Segment Start: MATERIAL FOR THIS TASK
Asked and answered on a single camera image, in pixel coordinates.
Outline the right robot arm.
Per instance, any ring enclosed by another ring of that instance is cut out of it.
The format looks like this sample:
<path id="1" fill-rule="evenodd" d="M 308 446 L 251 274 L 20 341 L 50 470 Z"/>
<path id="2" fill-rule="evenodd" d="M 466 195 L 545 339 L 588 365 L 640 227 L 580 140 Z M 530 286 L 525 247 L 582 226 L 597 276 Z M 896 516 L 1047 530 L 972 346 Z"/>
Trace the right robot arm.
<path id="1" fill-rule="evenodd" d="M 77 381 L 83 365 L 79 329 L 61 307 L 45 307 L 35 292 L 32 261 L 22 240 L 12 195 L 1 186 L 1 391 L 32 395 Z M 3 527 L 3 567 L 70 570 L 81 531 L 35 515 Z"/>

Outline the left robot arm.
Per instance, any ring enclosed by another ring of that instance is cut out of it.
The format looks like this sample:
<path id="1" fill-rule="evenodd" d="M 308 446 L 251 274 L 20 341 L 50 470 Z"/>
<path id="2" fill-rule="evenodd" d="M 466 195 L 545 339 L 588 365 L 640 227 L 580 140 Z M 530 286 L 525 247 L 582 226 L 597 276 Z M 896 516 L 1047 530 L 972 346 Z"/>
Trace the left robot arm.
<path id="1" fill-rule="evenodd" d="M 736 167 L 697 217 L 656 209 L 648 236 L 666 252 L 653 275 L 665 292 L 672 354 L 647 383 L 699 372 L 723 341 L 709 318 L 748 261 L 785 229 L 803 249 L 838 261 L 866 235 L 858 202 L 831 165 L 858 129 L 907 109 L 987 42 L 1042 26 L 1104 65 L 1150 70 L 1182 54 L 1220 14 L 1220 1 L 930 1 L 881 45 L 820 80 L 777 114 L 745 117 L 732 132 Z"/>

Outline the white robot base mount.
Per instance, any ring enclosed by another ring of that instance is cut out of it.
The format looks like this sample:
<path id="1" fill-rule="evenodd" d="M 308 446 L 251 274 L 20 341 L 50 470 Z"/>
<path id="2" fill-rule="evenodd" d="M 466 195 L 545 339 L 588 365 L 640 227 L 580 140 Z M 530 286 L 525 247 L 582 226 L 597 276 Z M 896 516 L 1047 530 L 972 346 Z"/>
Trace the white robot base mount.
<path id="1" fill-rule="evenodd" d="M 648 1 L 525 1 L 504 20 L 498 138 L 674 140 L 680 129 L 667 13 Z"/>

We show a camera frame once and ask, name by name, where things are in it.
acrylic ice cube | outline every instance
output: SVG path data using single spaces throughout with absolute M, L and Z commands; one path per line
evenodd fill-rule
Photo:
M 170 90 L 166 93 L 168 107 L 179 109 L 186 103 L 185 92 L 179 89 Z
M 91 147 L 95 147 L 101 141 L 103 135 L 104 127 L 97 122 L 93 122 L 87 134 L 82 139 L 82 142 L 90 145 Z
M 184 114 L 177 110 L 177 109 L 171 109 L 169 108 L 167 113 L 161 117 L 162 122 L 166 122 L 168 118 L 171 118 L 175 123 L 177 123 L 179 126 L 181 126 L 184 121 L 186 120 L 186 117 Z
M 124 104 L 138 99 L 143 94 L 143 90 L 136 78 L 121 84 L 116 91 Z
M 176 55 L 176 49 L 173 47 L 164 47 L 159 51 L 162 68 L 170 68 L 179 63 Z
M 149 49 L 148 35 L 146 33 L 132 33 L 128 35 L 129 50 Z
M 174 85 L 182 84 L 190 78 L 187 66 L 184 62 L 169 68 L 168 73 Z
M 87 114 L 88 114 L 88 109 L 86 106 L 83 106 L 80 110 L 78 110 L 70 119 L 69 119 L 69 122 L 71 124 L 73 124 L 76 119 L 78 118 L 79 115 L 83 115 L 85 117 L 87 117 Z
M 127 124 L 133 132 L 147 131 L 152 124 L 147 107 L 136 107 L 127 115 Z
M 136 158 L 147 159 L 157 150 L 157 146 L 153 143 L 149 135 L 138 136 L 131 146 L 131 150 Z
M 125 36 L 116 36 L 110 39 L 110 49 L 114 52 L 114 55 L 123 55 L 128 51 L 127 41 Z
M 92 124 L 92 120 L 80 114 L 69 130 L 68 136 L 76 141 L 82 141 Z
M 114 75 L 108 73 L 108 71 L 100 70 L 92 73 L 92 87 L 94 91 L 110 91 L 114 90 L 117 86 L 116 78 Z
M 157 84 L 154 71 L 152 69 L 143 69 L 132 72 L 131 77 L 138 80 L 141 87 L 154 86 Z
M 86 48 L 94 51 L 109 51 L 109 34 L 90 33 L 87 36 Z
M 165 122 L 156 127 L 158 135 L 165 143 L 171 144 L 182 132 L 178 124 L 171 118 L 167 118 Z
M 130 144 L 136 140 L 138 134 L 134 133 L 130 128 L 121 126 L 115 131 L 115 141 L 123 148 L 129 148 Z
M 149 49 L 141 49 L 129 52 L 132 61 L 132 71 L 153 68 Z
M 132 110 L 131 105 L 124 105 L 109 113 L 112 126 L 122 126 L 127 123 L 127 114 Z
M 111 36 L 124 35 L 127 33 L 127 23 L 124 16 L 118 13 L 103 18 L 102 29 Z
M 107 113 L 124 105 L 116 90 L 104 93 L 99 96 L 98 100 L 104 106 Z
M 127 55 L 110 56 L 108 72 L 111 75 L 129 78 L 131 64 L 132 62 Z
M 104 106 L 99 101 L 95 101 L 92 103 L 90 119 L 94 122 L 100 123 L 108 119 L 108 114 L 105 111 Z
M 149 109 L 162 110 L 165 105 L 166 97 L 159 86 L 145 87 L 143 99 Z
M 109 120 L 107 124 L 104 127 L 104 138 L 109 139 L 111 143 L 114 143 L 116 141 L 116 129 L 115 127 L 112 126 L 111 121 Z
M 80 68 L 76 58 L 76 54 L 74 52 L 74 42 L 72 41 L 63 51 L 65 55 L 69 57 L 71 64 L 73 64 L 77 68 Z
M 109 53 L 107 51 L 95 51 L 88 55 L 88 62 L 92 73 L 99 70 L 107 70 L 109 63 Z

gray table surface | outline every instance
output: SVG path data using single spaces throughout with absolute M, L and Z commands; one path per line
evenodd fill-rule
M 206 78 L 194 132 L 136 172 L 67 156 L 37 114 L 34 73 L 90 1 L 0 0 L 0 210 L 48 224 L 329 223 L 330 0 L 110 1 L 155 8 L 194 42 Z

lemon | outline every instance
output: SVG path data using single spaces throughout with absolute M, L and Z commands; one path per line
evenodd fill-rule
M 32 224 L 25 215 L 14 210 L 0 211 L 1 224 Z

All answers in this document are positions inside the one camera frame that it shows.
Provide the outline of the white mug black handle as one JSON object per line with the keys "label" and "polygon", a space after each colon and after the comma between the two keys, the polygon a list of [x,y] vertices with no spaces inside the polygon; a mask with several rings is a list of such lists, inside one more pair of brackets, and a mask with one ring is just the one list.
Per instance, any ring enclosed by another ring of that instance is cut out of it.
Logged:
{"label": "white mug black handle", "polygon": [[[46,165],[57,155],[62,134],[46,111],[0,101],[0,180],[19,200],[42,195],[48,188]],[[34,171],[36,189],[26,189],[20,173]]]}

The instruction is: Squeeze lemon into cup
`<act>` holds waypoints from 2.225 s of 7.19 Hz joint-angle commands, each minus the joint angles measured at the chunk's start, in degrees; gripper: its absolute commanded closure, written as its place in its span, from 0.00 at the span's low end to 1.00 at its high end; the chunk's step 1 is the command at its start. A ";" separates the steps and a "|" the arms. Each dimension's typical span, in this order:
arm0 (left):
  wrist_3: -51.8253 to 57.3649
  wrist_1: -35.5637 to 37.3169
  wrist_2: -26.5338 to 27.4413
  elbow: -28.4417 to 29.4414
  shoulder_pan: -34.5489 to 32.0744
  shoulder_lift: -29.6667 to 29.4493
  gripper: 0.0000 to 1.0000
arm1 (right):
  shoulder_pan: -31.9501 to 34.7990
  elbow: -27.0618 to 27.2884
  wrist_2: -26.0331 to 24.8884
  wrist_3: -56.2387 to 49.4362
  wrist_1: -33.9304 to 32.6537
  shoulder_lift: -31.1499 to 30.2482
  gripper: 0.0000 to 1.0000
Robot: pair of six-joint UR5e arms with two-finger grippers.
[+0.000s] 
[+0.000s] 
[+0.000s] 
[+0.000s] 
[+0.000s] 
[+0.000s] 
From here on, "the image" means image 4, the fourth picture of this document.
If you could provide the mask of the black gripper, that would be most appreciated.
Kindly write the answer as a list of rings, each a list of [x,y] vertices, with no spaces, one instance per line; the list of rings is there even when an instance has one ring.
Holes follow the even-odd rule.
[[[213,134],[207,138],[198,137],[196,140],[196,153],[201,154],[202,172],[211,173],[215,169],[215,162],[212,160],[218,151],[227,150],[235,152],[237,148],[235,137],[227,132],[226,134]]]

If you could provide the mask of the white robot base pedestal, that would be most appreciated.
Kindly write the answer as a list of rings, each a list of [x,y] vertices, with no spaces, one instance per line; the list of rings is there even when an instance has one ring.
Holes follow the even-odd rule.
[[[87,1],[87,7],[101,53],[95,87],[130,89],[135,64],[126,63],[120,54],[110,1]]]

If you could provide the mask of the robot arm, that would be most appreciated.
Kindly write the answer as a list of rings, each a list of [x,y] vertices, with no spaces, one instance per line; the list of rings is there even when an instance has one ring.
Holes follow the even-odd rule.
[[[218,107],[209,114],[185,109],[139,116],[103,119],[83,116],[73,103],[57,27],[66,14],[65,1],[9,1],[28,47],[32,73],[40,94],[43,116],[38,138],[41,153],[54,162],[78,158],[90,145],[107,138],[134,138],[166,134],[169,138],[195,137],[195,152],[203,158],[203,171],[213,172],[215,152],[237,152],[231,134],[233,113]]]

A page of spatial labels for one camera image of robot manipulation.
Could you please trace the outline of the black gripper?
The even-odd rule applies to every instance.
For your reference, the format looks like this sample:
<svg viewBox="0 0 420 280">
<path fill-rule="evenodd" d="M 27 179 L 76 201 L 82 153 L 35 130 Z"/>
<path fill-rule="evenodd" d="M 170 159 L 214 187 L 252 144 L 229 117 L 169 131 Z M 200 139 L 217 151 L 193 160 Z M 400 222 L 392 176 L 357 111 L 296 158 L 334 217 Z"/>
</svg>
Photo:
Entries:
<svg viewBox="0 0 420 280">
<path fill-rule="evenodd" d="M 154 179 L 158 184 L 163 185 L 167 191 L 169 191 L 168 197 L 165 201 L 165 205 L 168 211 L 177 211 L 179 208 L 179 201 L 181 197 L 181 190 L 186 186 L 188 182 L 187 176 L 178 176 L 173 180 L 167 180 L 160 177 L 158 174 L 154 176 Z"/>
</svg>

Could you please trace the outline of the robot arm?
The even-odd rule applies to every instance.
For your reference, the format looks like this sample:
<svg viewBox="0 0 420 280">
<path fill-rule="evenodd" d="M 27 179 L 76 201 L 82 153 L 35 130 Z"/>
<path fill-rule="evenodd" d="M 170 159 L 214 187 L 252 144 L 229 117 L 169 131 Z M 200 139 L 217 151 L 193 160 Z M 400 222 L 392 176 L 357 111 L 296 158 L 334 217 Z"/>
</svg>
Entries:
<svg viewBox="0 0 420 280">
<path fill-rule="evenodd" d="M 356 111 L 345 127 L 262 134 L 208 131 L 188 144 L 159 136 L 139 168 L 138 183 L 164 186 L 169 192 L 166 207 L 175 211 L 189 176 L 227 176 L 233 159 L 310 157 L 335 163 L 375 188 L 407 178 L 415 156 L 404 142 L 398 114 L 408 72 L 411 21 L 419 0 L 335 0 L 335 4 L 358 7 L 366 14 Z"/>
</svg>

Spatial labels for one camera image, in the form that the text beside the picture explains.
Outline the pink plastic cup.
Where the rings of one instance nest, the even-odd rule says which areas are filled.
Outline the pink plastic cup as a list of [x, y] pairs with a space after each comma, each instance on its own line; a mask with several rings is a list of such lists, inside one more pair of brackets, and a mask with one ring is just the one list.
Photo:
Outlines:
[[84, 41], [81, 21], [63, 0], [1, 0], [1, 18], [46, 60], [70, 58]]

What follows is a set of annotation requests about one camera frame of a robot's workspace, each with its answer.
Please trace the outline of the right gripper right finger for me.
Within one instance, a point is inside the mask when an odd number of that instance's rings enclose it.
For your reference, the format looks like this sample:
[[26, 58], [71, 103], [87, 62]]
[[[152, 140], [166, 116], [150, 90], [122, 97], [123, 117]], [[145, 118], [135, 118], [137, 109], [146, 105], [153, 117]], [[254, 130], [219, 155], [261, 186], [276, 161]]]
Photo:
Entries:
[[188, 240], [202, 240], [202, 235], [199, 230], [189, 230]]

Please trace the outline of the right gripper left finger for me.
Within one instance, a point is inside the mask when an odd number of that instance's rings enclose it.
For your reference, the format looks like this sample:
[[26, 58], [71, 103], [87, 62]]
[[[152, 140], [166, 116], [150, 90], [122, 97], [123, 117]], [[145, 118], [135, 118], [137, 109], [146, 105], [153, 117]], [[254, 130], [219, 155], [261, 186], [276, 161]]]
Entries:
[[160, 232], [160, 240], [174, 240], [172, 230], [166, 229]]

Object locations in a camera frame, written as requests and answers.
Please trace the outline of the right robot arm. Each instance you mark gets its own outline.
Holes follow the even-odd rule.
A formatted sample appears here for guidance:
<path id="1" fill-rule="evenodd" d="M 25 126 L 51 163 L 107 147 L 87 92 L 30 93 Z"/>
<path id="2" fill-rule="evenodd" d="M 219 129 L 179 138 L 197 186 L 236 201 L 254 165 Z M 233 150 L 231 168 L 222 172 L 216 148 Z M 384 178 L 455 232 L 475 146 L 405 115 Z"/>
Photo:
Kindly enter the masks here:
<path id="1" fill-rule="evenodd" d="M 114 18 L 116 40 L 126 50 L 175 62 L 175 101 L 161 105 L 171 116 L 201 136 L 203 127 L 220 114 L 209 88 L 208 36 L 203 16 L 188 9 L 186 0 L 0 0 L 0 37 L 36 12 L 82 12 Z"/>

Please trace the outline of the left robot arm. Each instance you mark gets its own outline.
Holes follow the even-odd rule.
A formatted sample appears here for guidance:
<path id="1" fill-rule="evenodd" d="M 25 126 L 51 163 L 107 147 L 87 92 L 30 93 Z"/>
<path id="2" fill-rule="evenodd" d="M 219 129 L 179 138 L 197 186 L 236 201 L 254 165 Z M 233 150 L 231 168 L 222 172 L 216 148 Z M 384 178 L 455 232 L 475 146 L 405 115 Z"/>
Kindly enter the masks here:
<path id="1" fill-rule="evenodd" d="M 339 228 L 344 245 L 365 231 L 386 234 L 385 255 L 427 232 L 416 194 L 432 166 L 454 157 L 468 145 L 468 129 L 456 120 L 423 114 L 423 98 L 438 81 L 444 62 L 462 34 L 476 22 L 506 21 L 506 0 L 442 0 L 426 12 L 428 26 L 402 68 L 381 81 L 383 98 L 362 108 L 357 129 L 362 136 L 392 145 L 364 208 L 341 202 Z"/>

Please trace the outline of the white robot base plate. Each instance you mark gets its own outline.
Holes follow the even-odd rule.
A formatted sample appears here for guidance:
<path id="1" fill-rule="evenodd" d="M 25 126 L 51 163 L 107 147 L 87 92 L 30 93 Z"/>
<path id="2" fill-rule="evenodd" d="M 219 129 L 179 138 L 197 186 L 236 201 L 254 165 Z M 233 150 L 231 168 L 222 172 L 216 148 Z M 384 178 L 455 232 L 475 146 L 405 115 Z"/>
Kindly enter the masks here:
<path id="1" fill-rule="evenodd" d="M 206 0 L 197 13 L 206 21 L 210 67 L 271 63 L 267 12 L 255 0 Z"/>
Segment End: MATERIAL FOR THIS TASK
* _WHAT IS REQUIRED_: Scan the records above for the string "lists", and copy every line where it turns up.

* _RESPONSE TO THE EXERCISE_:
Provide the outline of the white mug black handle as one JSON object per line with the keys "label" and "polygon", a space after each colon and after the comma between the two keys, the polygon a list of [x,y] vertices with no spaces inside the polygon; a mask with several rings is a list of such lists, inside one more pair of brackets, and a mask with one ring is just the one list.
Outline the pink plastic cup as a list of [x, y] pairs with a space after each comma, each instance on its own line; a mask with several rings is a list of such lists, inside one more pair of brackets, and a mask with one ring is just the one list.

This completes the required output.